WHAT YOU ARE ASKED TO DO: Quote each line of the material verbatim, without the pictures.

[Opening SOURCE MATERIAL section]

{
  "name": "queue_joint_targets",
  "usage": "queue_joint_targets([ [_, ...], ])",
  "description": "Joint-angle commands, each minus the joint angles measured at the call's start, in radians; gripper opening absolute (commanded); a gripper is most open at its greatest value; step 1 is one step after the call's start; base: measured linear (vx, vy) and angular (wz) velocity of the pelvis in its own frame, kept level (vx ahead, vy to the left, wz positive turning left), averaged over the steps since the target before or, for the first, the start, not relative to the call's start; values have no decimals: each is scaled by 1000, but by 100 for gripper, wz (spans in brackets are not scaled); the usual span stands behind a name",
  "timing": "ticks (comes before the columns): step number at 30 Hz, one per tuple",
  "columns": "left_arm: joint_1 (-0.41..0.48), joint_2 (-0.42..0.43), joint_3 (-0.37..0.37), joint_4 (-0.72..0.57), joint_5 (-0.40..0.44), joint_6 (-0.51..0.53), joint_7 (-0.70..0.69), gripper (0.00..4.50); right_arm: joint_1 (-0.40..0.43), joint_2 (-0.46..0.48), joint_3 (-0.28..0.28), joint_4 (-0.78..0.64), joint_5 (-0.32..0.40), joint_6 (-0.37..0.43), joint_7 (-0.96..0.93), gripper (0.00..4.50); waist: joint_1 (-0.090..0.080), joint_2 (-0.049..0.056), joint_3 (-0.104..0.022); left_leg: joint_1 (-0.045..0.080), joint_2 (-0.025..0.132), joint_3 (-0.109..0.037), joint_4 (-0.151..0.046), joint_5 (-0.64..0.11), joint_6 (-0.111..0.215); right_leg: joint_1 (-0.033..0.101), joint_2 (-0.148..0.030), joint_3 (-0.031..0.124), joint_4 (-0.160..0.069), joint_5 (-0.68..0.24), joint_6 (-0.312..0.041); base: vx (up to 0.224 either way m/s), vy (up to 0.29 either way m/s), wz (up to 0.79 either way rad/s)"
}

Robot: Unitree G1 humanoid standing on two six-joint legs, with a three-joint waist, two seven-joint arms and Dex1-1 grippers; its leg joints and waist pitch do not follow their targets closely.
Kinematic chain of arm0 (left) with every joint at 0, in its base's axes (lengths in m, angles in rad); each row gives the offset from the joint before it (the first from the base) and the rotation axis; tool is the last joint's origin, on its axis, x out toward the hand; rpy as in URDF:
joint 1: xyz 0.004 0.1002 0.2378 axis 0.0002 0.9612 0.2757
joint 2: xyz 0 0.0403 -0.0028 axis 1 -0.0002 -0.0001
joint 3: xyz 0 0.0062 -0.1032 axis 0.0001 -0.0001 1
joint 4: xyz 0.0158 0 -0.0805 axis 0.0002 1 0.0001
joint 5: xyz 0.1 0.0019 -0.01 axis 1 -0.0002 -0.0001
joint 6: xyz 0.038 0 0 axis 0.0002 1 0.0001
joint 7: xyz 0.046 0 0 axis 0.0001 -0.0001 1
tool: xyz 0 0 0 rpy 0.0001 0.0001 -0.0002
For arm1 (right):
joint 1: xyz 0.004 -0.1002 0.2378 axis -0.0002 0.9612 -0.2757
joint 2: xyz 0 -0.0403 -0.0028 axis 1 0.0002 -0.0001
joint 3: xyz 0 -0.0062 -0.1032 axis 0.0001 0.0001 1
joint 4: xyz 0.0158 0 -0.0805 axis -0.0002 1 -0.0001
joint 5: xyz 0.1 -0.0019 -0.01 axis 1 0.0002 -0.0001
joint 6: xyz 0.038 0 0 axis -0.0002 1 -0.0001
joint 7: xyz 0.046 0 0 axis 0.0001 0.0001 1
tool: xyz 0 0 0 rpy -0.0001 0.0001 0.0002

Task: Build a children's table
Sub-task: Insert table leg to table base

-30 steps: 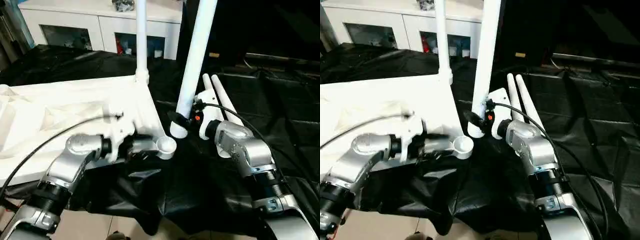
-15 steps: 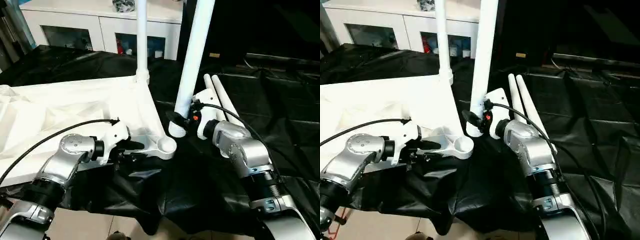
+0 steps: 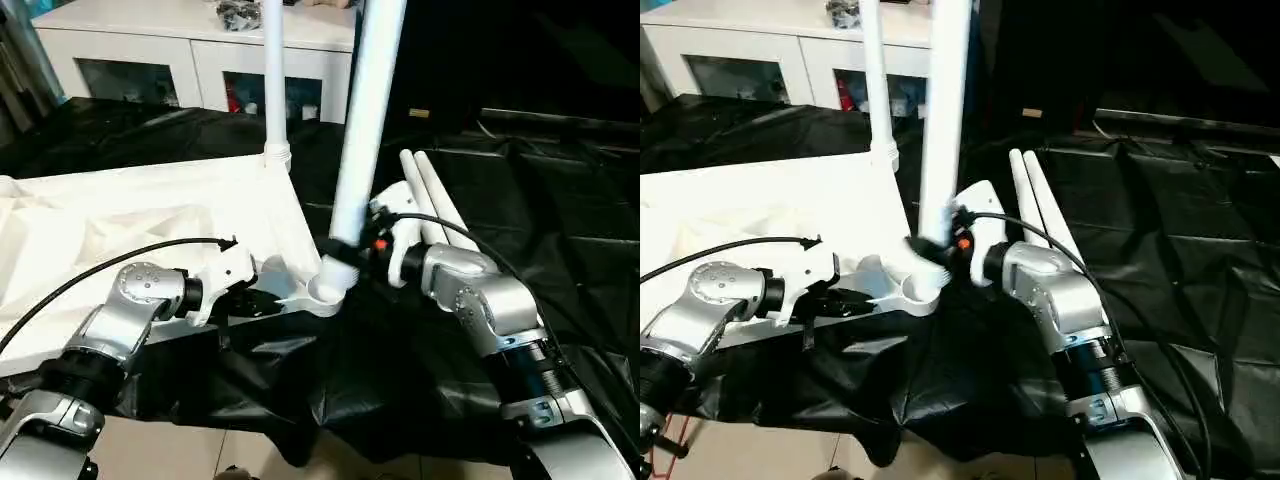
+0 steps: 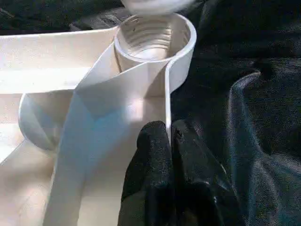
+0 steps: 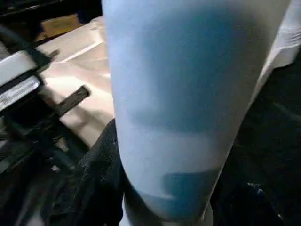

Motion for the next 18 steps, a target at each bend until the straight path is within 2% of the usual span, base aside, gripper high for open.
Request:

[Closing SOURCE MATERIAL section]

ANSWER SECTION:
{
  "name": "queue_joint_targets",
  "usage": "queue_joint_targets([ [_, ...], ])",
  "description": "Joint-angle commands, each minus the joint angles measured at the call's start, in radians; gripper opening absolute (commanded); a gripper is most open at its greatest value; step 1 is one step after the call's start; base: measured linear (vx, vy) and angular (wz) velocity of the pelvis in its own frame, kept level (vx ahead, vy to the left, wz positive turning left), averaged over the steps since the target before or, for the first, the start, not relative to the call's start; values have no decimals: each is scaled by 1000, but by 100 for gripper, wz (spans in brackets are not scaled); the usual span stands behind a name",
  "timing": "ticks (comes before the columns): step number at 30 Hz, one per tuple",
  "columns": "left_arm: joint_1 (-0.41..0.48), joint_2 (-0.42..0.43), joint_3 (-0.37..0.37), joint_4 (-0.72..0.57), joint_5 (-0.40..0.44), joint_6 (-0.51..0.53), joint_7 (-0.70..0.69), gripper (0.00..4.50); right_arm: joint_1 (-0.40..0.43), joint_2 (-0.46..0.48), joint_3 (-0.28..0.28), joint_4 (-0.78..0.64), joint_5 (-0.32..0.40), joint_6 (-0.37..0.43), joint_7 (-0.96..0.93), gripper (0.00..4.50); waist: joint_1 (-0.090..0.080), joint_2 (-0.049..0.056), joint_3 (-0.104..0.022); left_leg: joint_1 (-0.045..0.080), joint_2 (-0.025..0.132), joint_3 (-0.109..0.037), joint_4 (-0.151..0.046), joint_5 (-0.64..0.11), joint_6 (-0.111..0.215); right_leg: joint_1 (-0.033..0.101), joint_2 (-0.148..0.030), joint_3 (-0.031..0.124), joint_4 (-0.160..0.069), joint_5 (-0.68..0.24), joint_6 (-0.312..0.041); base: vx (up to 0.224 either way m/s), vy (up to 0.29 either way m/s), wz (up to 0.79 either way rad/s)"
}

Robot: Unitree G1 humanoid standing on two six-joint legs, with a three-joint waist, two seven-joint arms and Dex1-1 grippers; its leg joints and waist pitch do not follow their targets closely.
Kinematic chain of arm0 (left) with every joint at 0, in its base's axes (lengths in m, angles in rad); each row gives the offset from the joint before it (the first from the base) and the rotation axis; tool is the last joint's origin, on its axis, x out toward the hand; rpy as in URDF:
joint 1: xyz 0.004 0.1002 0.2378 axis 0.0002 0.9612 0.2757
joint 2: xyz 0 0.0403 -0.0028 axis 1 -0.0002 -0.0001
joint 3: xyz 0 0.0062 -0.1032 axis 0.0001 -0.0001 1
joint 4: xyz 0.0158 0 -0.0805 axis 0.0002 1 0.0001
joint 5: xyz 0.1 0.0019 -0.01 axis 1 -0.0002 -0.0001
joint 6: xyz 0.038 0 0 axis 0.0002 1 0.0001
joint 7: xyz 0.046 0 0 axis 0.0001 -0.0001 1
tool: xyz 0 0 0 rpy 0.0001 0.0001 -0.0002
For arm1 (right):
joint 1: xyz 0.004 -0.1002 0.2378 axis -0.0002 0.9612 -0.2757
joint 2: xyz 0 -0.0403 -0.0028 axis 1 0.0002 -0.0001
joint 3: xyz 0 -0.0062 -0.1032 axis 0.0001 0.0001 1
joint 4: xyz 0.0158 0 -0.0805 axis -0.0002 1 -0.0001
joint 5: xyz 0.1 -0.0019 -0.01 axis 1 0.0002 -0.0001
joint 6: xyz 0.038 0 0 axis -0.0002 1 -0.0001
joint 7: xyz 0.046 0 0 axis 0.0001 0.0001 1
tool: xyz 0 0 0 rpy -0.0001 0.0001 0.0002

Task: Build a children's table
Sub-task: Insert table leg to table base

-30 steps: 
-15 steps: 
+0 steps: 
+0 steps: 
+0 steps: 

Motion for the next 18 steps, a target at each bend until the straight path is within 2% of the usual span, base aside, gripper high for open.
Request:

No additional output is required.